▶ [Work task]:
Each line in the data must be reproduced as written, except for any picture.

▶ [Given data]:
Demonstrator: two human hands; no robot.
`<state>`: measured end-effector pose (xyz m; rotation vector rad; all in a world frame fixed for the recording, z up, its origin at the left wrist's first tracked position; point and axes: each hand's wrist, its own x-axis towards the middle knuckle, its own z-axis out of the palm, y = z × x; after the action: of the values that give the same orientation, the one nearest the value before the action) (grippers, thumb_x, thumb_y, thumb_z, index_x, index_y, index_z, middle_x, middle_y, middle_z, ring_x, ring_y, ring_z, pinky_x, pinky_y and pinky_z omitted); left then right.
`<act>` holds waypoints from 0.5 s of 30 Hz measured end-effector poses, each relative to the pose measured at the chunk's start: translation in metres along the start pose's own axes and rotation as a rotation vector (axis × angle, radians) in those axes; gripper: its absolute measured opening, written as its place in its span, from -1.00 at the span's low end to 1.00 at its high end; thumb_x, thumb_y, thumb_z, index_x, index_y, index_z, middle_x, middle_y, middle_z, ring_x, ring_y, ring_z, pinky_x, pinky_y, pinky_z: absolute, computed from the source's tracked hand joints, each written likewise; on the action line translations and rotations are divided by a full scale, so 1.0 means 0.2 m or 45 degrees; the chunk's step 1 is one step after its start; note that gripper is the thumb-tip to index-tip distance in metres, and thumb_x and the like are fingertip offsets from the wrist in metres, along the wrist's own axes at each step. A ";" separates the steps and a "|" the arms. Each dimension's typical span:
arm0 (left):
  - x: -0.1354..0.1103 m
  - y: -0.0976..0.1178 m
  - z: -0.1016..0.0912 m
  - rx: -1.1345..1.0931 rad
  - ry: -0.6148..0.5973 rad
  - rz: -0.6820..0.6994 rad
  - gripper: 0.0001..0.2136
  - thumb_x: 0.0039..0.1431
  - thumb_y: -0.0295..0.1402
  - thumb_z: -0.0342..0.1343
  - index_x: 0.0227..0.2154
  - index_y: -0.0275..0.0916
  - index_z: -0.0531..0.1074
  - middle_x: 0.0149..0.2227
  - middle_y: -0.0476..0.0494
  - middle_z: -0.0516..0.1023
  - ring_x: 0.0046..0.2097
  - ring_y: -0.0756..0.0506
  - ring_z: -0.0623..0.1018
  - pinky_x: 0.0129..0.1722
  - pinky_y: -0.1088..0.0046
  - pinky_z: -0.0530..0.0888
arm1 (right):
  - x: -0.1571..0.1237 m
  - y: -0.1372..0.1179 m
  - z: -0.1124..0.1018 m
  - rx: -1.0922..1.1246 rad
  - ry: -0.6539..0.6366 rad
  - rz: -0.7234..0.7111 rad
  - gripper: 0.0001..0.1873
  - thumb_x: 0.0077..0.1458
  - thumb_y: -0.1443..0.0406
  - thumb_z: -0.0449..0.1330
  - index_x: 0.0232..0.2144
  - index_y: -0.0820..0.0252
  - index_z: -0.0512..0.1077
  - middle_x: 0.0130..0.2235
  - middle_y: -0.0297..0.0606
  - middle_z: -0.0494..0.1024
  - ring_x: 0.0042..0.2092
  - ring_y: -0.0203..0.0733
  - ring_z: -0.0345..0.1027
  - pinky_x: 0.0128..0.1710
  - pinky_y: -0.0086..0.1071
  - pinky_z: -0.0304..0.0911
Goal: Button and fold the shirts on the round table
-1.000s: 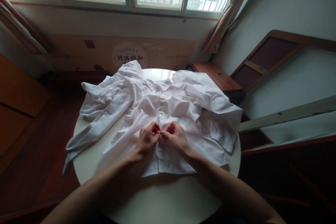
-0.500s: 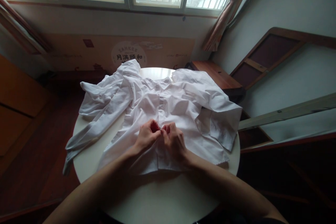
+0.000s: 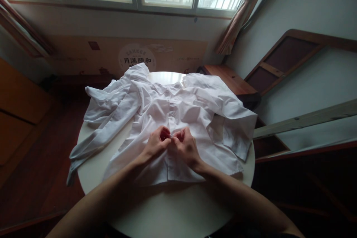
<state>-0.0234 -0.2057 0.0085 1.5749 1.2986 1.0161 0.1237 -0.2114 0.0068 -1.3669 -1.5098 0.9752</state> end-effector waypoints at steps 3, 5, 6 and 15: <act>-0.01 0.00 0.00 0.029 0.064 0.017 -0.92 -0.04 -0.39 0.12 -0.48 -0.24 0.33 -0.51 0.04 0.40 -0.46 0.02 0.38 -0.44 0.53 0.32 | -0.04 -0.01 0.00 -0.195 0.008 -0.103 -0.91 0.06 0.30 0.07 -0.37 0.11 0.18 -0.40 -0.35 0.43 -0.38 -0.19 0.33 -0.35 -0.32 0.21; -0.01 -0.01 0.01 0.061 0.112 0.029 -0.93 -0.04 -0.41 0.11 -0.51 -0.24 0.32 -0.52 0.04 0.39 -0.46 0.03 0.37 -0.44 0.53 0.30 | -0.05 -0.01 0.00 -0.223 0.007 -0.127 -0.93 0.07 0.31 0.06 -0.36 0.11 0.19 -0.38 -0.34 0.43 -0.37 -0.19 0.33 -0.34 -0.31 0.21; -0.01 -0.02 0.01 0.065 0.130 0.028 -0.93 -0.05 -0.42 0.11 -0.53 -0.24 0.32 -0.53 0.04 0.38 -0.46 0.03 0.36 -0.45 0.54 0.30 | -0.05 -0.01 0.00 -0.202 0.005 -0.121 -0.93 0.07 0.30 0.06 -0.36 0.11 0.19 -0.39 -0.34 0.43 -0.37 -0.20 0.33 -0.34 -0.31 0.22; -0.03 -0.02 0.00 0.616 -0.049 0.171 -0.91 0.11 -0.48 0.00 -0.39 -0.23 0.39 -0.39 -0.10 0.50 -0.31 -0.08 0.48 -0.26 0.41 0.40 | 0.06 0.05 -0.02 0.277 -0.235 0.251 -0.71 -0.09 0.26 0.22 -0.49 0.10 0.11 -0.55 -0.42 0.39 -0.52 -0.26 0.30 -0.50 -0.36 0.27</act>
<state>-0.0244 -0.2115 0.0044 2.0554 1.5032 0.7791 0.1304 -0.1989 0.0008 -1.3138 -1.3716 1.3801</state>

▶ [Task output]:
Demonstrator: two human hands; no robot.
`<state>`: measured end-effector pose (xyz m; rotation vector rad; all in a world frame fixed for the recording, z up, its origin at the left wrist's first tracked position; point and axes: each hand's wrist, its own x-axis towards the middle knuckle, its own z-axis out of the palm, y = z × x; after the action: of the values that give the same orientation, the one nearest the value before the action) (grippers, thumb_x, thumb_y, thumb_z, index_x, index_y, index_z, middle_x, middle_y, middle_z, ring_x, ring_y, ring_z, pinky_x, pinky_y and pinky_z omitted); left then right.
`<act>` holds waypoints from 0.5 s of 30 Hz measured end-effector poses, each relative to the pose measured at the chunk's start: translation in metres along the start pose's own axes and rotation as a rotation vector (axis × angle, radians) in those axes; gripper: its absolute measured opening, written as its place in its span, from -1.00 at the span's low end to 1.00 at its high end; thumb_x, thumb_y, thumb_z, index_x, index_y, index_z, middle_x, middle_y, middle_z, ring_x, ring_y, ring_z, pinky_x, pinky_y, pinky_z: absolute, computed from the source's tracked hand joints, each written likewise; on the action line translations and rotations are divided by a full scale, so 1.0 means 0.2 m or 45 degrees; the chunk's step 1 is one step after its start; note that gripper is the thumb-tip to index-tip distance in metres, and thumb_x and the like are fingertip offsets from the wrist in metres, along the wrist's own axes at each step. A ";" separates the steps and a "|" the arms. Each dimension's typical span:
arm0 (left):
  - x: -0.1354..0.1103 m
  - y: -0.0976..0.1178 m
  - z: -0.1016..0.0912 m
  - rx: -1.1345..1.0931 rad
  - ry: -0.6148..0.5973 rad
  - rz: -0.6820..0.6994 rad
  - gripper: 0.0001..0.2136
  - thumb_x: 0.0039..0.1431
  - thumb_y: -0.0295..0.1402
  - thumb_z: -0.0342..0.1343
  - index_x: 0.0227..0.2154
  - index_y: -0.0275..0.0916
  - index_z: -0.0531..0.1074
  - middle_x: 0.0149..0.2227
  - middle_y: -0.0476..0.0494
  - middle_z: -0.0516..0.1023
  - ring_x: 0.0046..0.2097
  - ring_y: -0.0756..0.0506
  - ring_z: -0.0623..0.1018
  - pinky_x: 0.0129..0.1722
  - pinky_y: -0.1088..0.0046
  - pinky_z: -0.0530..0.0888
arm1 (right):
  - x: -0.1571..0.1237 m
  - y: -0.1372..0.1179 m
  - z: -0.1124..0.1018 m
  - rx: -1.0922..1.1246 rad
  - ry: -0.6539..0.6366 rad
  - rz: -0.7234..0.7111 rad
  - gripper: 0.0001..0.1873
  - thumb_x: 0.0077..0.1458
  - thumb_y: -0.1443..0.0406
  - thumb_z: -0.0449..0.1330
  - index_x: 0.0232..0.2144
  - index_y: -0.0820..0.0252
  - index_z: -0.0512..0.1077
  - middle_x: 0.0130..0.2235
  - middle_y: -0.0297..0.0606
  - middle_z: -0.0494..0.1024
  - ring_x: 0.0042..0.2092
  - ring_y: -0.0203..0.0733
  - ring_z: -0.0345..0.1027
  - pinky_x: 0.0128..0.1710
  - pinky_y: -0.0086..0.1071
  - pinky_z: -0.0304..0.0911
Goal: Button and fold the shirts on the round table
-1.000s: 
-0.500s: 
+0.000s: 
<state>-0.0234 -0.2057 0.0085 1.5749 1.2986 1.0161 0.1237 -0.2114 0.0068 -1.3669 -1.5098 0.9752</state> end-effector waypoints at steps 3, 5, 6 and 15: <act>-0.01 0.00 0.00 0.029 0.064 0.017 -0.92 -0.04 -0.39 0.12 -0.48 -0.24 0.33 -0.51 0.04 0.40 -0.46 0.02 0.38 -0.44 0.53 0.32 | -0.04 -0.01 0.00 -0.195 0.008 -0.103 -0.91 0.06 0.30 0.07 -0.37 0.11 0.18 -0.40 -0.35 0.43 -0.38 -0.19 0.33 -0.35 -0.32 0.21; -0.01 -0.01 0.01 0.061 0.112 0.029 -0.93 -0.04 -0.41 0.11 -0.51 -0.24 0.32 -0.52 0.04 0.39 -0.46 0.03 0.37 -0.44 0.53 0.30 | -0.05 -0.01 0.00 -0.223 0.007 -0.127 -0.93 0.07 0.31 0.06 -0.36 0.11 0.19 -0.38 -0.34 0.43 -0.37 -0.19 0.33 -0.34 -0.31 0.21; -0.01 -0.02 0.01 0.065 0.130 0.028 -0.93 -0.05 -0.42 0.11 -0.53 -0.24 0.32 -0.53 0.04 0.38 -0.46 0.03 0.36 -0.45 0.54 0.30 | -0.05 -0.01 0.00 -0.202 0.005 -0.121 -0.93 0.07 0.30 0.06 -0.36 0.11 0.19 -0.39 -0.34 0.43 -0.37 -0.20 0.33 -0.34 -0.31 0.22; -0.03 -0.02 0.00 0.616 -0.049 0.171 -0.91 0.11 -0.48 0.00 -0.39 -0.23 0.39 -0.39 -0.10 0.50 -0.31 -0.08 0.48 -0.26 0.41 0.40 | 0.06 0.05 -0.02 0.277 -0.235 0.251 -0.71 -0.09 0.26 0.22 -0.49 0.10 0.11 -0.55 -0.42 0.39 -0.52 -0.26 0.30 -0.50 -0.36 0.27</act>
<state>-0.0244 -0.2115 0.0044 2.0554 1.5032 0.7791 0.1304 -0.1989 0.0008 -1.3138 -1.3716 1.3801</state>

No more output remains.